Across the channel, English rugby is in utter disarray. If the liquidation and consequent expulsion of former premiership club London Welsh from the championship didn’t make that clear enough, then the six time English Champions and two time European champions London Wasps’ fall from grace to the bottom of the playing pyramid in tier ten, after going bust, was a sign. Sadly, this was not the call to action for the Rugby Football Union some thought it was going to be, the collapse of Worcester Warriors and London Irish have since occurred.
A recent review commissioned by the RFU has labelled rugby as a “declining minority sport”
As dire as the situation is at rugby’s top flight, decreased numbers of players in schools and at the grassroots level also come as a corollary to this crisis that English rugby is facing. The problem is so bad in schools that a recent review commissioned by the RFU has labelled rugby as a “declining minority sport”.
This has, in part, been attributed to the risk associated with what can be a sometimes brutal contact sport, but if this were the case then the frequent rule changes introduced over the past years to reduce danger to players and penalise more dangerous play should have resulted in an increase in players. Yet participation is still low, so it would appear that risk aversion is not the principal reason for reduced numbers.
The report also points to the stigma surrounding rugby; that it is predominantly a game for ‘posh white boys’ which obviously serves to isolate the majority of would-be players and acts as the first barrier to entry for young eager new players who don’t believe the sport is for them.
This is a difficult stereotype to weed out of the public consciousness because, without the cultural significance rugby plays in other countries like New Zealand or South Africa, it’s an uphill battle to create a love for a complicated sport when there are far more accessible options like that of football. As long as there are people believing that this is not a sport for them then there will always be a struggle to attract and nurture new burgeoning talent.
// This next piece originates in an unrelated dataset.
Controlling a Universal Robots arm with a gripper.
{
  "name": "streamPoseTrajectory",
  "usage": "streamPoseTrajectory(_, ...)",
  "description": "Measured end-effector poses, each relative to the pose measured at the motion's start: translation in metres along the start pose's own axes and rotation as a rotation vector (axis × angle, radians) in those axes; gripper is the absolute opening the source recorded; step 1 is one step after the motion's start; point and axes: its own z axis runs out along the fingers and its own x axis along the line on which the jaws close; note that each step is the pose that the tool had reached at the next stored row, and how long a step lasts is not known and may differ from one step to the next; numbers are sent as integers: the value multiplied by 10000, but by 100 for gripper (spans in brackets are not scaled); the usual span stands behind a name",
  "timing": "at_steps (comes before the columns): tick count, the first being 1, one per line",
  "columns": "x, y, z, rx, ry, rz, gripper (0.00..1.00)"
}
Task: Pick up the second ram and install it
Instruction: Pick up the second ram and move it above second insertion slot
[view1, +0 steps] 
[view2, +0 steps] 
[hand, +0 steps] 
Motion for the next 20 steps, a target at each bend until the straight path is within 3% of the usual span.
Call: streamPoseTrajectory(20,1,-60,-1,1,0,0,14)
If people don’t want to play, whether because they see the abysmal failings of top flight teams, worries over safety, or not seeing themselves reflected in rugby’s vast landscape, then the RFU have a duty to ease concerns and make rugby more visible and desirable to all
The RFU need to be more proactive in addressing these issues and it starts at the grassroots level. If people don’t want to play, whether because they see the abysmal failings of top flight teams, worries over safety, or not seeing themselves reflected in rugby’s vast landscape, then the RFU have a duty to ease concerns and make rugby more visible and desirable to all.
Since England’s early exit from their own World Cup in 2019, a World Cup that brought with it the promise to bolster the game in England by showcasing our rugby and our talent to the nation, it seems that the RFU still have not been able to pick up the pieces and recover any sort mass appeal for the sport.
After this embarrassing performance on home turf though, England have since reached a semi-final and a final at the World Cup. But if rugby continues on its way to becoming a ‘minority sport’ and the RFU continues to react lethargically and with such indifference then these successes will not be able to be recreated.